Lactobacillus plantarum dalam mikrosfer alginat-gelatin juga diketahui memiliki aktivitas antibakteri yang baik selama penyimpanan, dan simulasi kondisi GIT. Polimer alginat merupakan salah satu polimer hidrokoloid yang cocok untuk mikroenkapsulasi probiotik. Polimer ini dimanfaatkan untuk mengawetkan molekul aktif dan probiotik karena mampu melindungi zat dalam kondisi asam dan melepaskannya dalam kondisi basa. Alginat akan berikatan silang dengan ion Ca2+ dan membentuk struktur kotak telur yang kuat. Namun, polimer ini berisiko mengalami kebocoran partikel karena strukturnya yang berpori. Pelapisan mikrosfer dengan gelatin dapat mengurangi paparan oksigen selama penyimpanan dan meningkatkan stabilitasnya pada pH rendah. Dengan menambahkan gelatin ke polimer alginat, mikrosfer akan terbentuk lebih kaku dengan permukaan yang lebih halus. Gelatin yang dikombinasikan dengan maltodekstrin juga terbukti meningkatkan viabilitas seluler dan retensi komponen fenolik dibandingkan dengan maltodekstrin saja.
Kebaruan dari penelitian ini adalah penerapan mikrosfer pada supernatan fermentasi bebas sel buah markisa menggunakan kombinasi polimer alginat-gelatin untuk mempertahankan viabilitas dan meningkatkan efektivitas antibakterinya. Evaluasi mikrosfer CFFS dilakukan meliputi sifat fisik dan aktivitas antibakteri terhadap SBL Escherichia coli dan MRSA.

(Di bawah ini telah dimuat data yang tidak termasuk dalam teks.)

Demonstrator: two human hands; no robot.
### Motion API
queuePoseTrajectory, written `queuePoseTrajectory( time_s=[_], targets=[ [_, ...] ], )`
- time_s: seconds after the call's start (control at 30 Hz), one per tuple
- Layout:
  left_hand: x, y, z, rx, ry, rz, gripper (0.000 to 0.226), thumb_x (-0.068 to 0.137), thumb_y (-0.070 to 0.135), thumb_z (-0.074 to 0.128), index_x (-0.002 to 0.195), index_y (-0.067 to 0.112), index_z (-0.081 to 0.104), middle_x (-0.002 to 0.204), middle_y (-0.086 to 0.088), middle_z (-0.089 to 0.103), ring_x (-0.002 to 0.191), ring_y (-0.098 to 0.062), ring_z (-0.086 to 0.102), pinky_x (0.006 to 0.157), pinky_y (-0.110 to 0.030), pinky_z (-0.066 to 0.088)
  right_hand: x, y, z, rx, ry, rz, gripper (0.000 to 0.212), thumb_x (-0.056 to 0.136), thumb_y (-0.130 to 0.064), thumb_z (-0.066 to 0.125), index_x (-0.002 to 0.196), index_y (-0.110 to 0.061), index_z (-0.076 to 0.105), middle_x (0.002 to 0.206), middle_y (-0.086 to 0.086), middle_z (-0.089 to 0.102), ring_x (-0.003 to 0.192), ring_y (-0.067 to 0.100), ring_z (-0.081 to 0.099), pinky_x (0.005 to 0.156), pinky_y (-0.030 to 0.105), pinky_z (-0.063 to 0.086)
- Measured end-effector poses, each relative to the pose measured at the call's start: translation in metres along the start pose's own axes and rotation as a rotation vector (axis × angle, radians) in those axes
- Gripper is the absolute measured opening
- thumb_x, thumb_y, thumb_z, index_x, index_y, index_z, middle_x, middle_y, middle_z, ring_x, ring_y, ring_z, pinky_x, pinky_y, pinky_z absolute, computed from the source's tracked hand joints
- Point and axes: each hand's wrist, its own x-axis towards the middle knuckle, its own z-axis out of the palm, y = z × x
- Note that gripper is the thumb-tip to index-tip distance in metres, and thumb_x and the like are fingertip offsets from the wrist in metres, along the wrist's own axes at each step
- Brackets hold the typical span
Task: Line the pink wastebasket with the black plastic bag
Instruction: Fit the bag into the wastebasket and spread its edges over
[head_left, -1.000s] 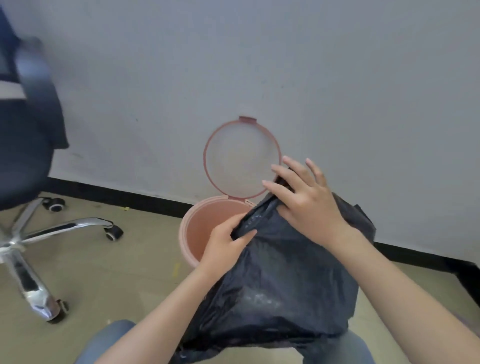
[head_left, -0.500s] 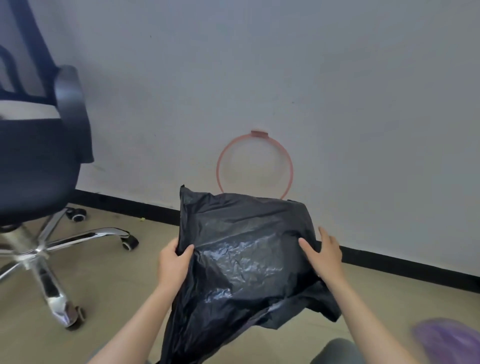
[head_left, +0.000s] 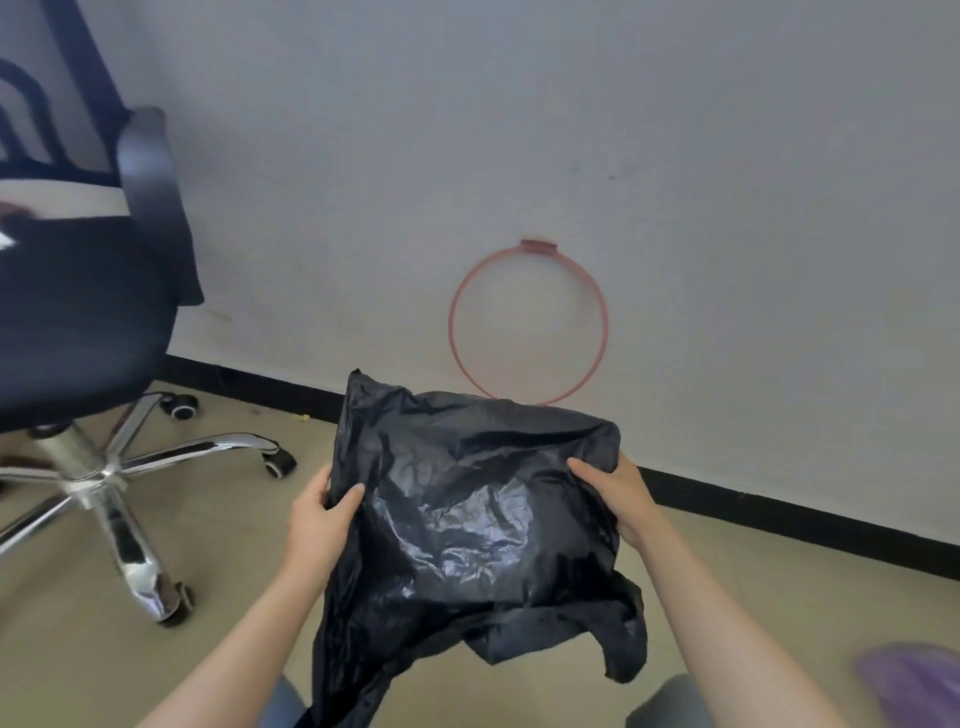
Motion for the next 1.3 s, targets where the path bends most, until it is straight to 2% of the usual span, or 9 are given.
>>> queuePoseTrajectory(
  time_s=[0.2, 0.3, 0.4, 0.63, 0.73, 0.9, 1.0, 1.13, 1.3],
  targets=[
    [-0.018, 0.023, 0.029, -0.014, -0.259, 0.080, 0.052, 0.092, 0.033, 0.044, 0.141, 0.028, 0.027, 0.141, 0.015, 0.036, 0.129, -0.006, 0.034, 0.109, -0.028, 0.026, -0.039, -0.004, 0.032, -0.626, 0.238, -0.440, 0.055, 0.087, -0.010, 0.053, 0.138, -0.021, 0.037, 0.125, 0.009, 0.059, 0.110, 0.032, 0.056, 0.079, 0.030, 0.043],
    [-0.032, 0.037, 0.054, 0.022, -0.406, 0.068, 0.068, 0.086, 0.051, 0.045, 0.143, 0.028, 0.017, 0.142, 0.023, 0.017, 0.131, 0.007, 0.014, 0.111, -0.017, 0.011, -0.055, -0.004, 0.048, -0.829, 0.007, -0.598, 0.062, 0.087, -0.026, 0.053, 0.142, -0.032, 0.027, 0.137, 0.007, 0.045, 0.122, 0.031, 0.042, 0.104, 0.040, 0.035],
    [-0.038, 0.045, 0.076, -0.044, -0.372, 0.085, 0.038, 0.091, 0.018, 0.052, 0.126, 0.022, 0.038, 0.111, 0.028, 0.041, 0.092, 0.037, 0.036, 0.076, 0.010, 0.030, -0.064, -0.006, 0.066, -0.900, -0.264, -0.486, 0.060, 0.093, -0.027, 0.050, 0.144, -0.032, 0.019, 0.148, 0.004, 0.028, 0.134, 0.028, 0.020, 0.113, 0.039, 0.019],
    [-0.011, 0.028, 0.079, -0.092, -0.171, -0.011, 0.044, 0.060, 0.041, 0.070, 0.102, 0.042, 0.057, 0.126, -0.003, 0.058, 0.119, -0.023, 0.054, 0.103, -0.047, 0.044, -0.061, -0.006, 0.052, -0.637, -0.318, -0.420, 0.050, 0.088, -0.022, 0.047, 0.136, -0.022, 0.036, 0.145, 0.012, 0.037, 0.133, 0.020, 0.033, 0.115, 0.038, 0.023],
    [-0.013, 0.034, 0.078, -0.222, -0.124, -0.076, 0.047, 0.077, 0.027, 0.067, 0.121, 0.020, 0.051, 0.126, -0.007, 0.058, 0.113, -0.027, 0.057, 0.101, -0.048, 0.045, -0.086, -0.007, 0.028, -0.389, -0.219, -0.414, 0.028, 0.092, -0.023, 0.048, 0.118, -0.032, 0.051, 0.129, -0.007, 0.052, 0.119, -0.001, 0.045, 0.109, 0.027, 0.034],
    [-0.007, 0.037, 0.081, -0.348, -0.047, -0.123, 0.030, 0.087, 0.013, 0.058, 0.116, 0.010, 0.054, 0.112, -0.011, 0.062, 0.103, -0.030, 0.060, 0.094, -0.042, 0.048, -0.115, 0.018, 0.013, -0.486, -0.382, -0.444, 0.056, 0.076, -0.036, 0.064, 0.124, -0.050, 0.040, 0.123, -0.030, 0.046, 0.113, -0.013, 0.045, 0.091, 0.007, 0.040],
    [-0.001, 0.036, 0.085, -0.361, -0.008, -0.170, 0.028, 0.088, 0.012, 0.057, 0.116, 0.007, 0.054, 0.109, -0.010, 0.061, 0.098, -0.028, 0.059, 0.087, -0.037, 0.047, -0.117, 0.041, 0.015, -0.610, -0.206, -0.636, 0.018, 0.080, -0.011, 0.056, 0.084, -0.029, 0.055, 0.080, -0.022, 0.048, 0.072, 0.001, 0.049, 0.064, 0.023, 0.041],
    [0.022, 0.037, 0.082, -0.421, 0.158, -0.266, 0.026, 0.088, 0.006, 0.055, 0.114, 0.005, 0.057, 0.119, -0.016, 0.061, 0.101, -0.029, 0.058, 0.097, -0.042, 0.047, -0.126, 0.054, -0.006, -0.792, 0.037, -0.838, 0.010, 0.070, -0.014, 0.045, 0.067, -0.023, 0.043, 0.076, -0.012, 0.032, 0.059, 0.009, 0.035, 0.047, 0.025, 0.029],
    [0.035, 0.040, 0.087, -0.442, 0.222, -0.299, 0.026, 0.089, 0.004, 0.053, 0.115, 0.004, 0.057, 0.112, -0.009, 0.060, 0.101, -0.026, 0.056, 0.101, -0.043, 0.044, -0.110, 0.061, -0.044, -0.474, 0.471, -0.378, 0.050, 0.074, 0.010, 0.044, 0.052, -0.035, 0.043, 0.075, -0.012, 0.039, 0.077, 0.022, 0.049, 0.061, 0.008, 0.034]
  ],
)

Sebagai kesimpulan, mekanisme potensial dari supernatan fermentasi bebas sel dari mikrosfer buah markisa kuning menghambat pertumbuhan dan proliferasi MDRO seperti MRSA dan ESBL Escherichia coli, yang menekankan potensinya sebagai agen antibakteri yang ampuh. Mikrosfer CFFS dari buah markisa kuning menggunakan polimer alginat dan gelatin memberikan hasil evaluasi yang baik pada karakterisasi fisik dan aktivitas antibakteri terhadap MRSA dan ESBL Escherichia coli.